Jhoole is a nonprofit Humanitarian Enterprise located in the weavers’ village of Maheshwar on the edge of the Narmada River in Madhya Pradesh, India. Jhoole has been collaborating with artisans to help them break the cycle of chronic poverty since 2008. Through achieving economic independence, sending their children to school, continuing their own education and giving back to social causes, Maheshwar artisans can create lasting change in their community.

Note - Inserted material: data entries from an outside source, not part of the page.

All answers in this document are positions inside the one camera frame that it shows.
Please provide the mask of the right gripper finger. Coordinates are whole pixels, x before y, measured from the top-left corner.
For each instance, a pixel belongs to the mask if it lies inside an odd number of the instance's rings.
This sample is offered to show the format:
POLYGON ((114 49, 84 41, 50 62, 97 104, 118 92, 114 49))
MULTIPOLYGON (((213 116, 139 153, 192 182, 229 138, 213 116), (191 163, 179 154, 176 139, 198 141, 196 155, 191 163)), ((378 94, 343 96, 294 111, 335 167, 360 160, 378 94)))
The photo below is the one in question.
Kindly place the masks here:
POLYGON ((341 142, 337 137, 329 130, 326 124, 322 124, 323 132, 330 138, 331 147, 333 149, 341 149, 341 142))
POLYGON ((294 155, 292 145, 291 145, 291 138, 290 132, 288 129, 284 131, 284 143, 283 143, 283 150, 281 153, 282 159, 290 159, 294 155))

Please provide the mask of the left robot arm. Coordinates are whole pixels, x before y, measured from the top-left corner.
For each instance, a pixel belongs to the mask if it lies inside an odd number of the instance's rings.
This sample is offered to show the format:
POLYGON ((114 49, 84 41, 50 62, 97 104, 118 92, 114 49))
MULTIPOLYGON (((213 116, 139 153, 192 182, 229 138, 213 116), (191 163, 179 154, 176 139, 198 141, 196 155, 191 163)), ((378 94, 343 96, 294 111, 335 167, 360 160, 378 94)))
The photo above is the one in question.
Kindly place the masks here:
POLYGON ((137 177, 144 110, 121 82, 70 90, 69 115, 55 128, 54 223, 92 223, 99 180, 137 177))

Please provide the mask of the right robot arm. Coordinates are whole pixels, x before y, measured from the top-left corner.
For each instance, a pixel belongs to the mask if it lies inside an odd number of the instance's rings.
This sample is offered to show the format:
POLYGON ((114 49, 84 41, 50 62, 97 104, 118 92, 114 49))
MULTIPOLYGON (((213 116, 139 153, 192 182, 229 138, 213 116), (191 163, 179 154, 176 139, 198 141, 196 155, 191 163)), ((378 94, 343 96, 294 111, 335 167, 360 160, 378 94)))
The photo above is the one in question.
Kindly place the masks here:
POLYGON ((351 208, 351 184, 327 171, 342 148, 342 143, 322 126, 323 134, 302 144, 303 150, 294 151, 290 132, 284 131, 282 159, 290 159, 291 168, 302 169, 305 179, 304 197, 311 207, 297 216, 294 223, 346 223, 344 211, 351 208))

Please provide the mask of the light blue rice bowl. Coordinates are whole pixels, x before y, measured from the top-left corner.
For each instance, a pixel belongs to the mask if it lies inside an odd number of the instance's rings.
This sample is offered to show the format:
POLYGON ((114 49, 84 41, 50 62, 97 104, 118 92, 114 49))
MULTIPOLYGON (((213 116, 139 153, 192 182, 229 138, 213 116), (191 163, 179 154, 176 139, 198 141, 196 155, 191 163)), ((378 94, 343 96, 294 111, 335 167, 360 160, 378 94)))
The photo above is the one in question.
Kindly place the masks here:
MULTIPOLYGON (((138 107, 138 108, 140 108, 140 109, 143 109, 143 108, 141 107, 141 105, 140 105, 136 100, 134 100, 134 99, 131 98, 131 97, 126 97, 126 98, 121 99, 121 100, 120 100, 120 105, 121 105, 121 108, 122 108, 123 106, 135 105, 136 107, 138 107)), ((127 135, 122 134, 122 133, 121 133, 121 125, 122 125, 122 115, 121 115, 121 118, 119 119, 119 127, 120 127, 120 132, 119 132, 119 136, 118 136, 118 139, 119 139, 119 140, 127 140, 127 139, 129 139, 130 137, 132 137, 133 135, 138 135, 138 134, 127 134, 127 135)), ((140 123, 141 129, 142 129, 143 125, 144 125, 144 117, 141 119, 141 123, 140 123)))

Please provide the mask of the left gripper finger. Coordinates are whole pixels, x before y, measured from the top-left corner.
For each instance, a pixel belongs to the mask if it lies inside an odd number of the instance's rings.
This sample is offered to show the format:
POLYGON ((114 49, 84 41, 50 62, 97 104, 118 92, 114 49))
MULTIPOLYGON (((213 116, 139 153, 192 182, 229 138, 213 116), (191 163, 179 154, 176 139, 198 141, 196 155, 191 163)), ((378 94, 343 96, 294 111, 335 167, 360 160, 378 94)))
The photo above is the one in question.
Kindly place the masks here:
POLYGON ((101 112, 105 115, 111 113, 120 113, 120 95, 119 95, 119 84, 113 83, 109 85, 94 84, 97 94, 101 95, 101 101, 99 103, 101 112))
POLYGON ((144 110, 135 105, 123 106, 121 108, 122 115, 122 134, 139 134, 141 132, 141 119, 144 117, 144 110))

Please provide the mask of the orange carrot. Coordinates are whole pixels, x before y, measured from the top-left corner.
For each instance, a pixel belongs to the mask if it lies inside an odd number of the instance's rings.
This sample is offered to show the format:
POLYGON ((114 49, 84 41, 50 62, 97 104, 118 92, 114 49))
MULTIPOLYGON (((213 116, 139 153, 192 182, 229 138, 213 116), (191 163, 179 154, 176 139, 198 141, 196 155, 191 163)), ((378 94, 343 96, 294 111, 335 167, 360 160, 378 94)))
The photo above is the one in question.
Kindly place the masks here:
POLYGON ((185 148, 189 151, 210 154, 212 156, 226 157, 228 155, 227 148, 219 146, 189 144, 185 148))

Jhoole is currently working with over one hundred artisans; fifty who work centrally in Jhoole’s sewing production and training facility as well as hand loom weavers and hand embroiderers who work from within their own homes. By the end of this year, Jhoole will aspire to meet the following goals:

  • employ two hundred artisans full time, providing them with a good living wage, family health insurance, and scholarships for their children
  • train over five hundred women in garment production
  • develop an educational program to help employees become agents of positive change in the Maheshwar community through Humanitarian Enterprise. 

This year, including artisans and their families, Jhoole will have an impact on over two thousand people.  

Jhoole is not only a self-sustaining, locally run social enterprise that will have a direct, long-term positive effect on the lives of employees, but also, a pioneering Humanitarian Enterprise, devoted to generating profits (what we like to call “Social Shares”) that are invested in nonprofit initiatives to help the Maheshwar community at large. Jhoole has already sponsored community programs including providing monthly living stipends, medicine and other necessities to twenty-five elderly women in need as well as running free computer workshops for disadvantaged girls.

In addition to continuing these ongoing programs, this year, our goal is to accrue Social Shares to invest in a year long, intensive program starting in 2015-2016 that will provide continued education to our employees. Ultimately, we want to prepare them to become stewards of Jhoole’s Social Shares: they will engage in our participatory Humanitarian Enterprise model by deciding where and how profits should be invested to provide the greatest social returns and meet the most pressing needs in the community. Most women employed by Jhoole had arranged marriages around the age of 15 and never finished their high school education. Jhoole wants to involve all our employees in a democratic process through the Humanitarian Enterprise model so that they can find innovative solutions to local challenges. We are developing a curriculum to help them hone traditional academic skills as well as engage in hands-on learning that promotes: systems thinking, consensus building, project planning and creative problem solving.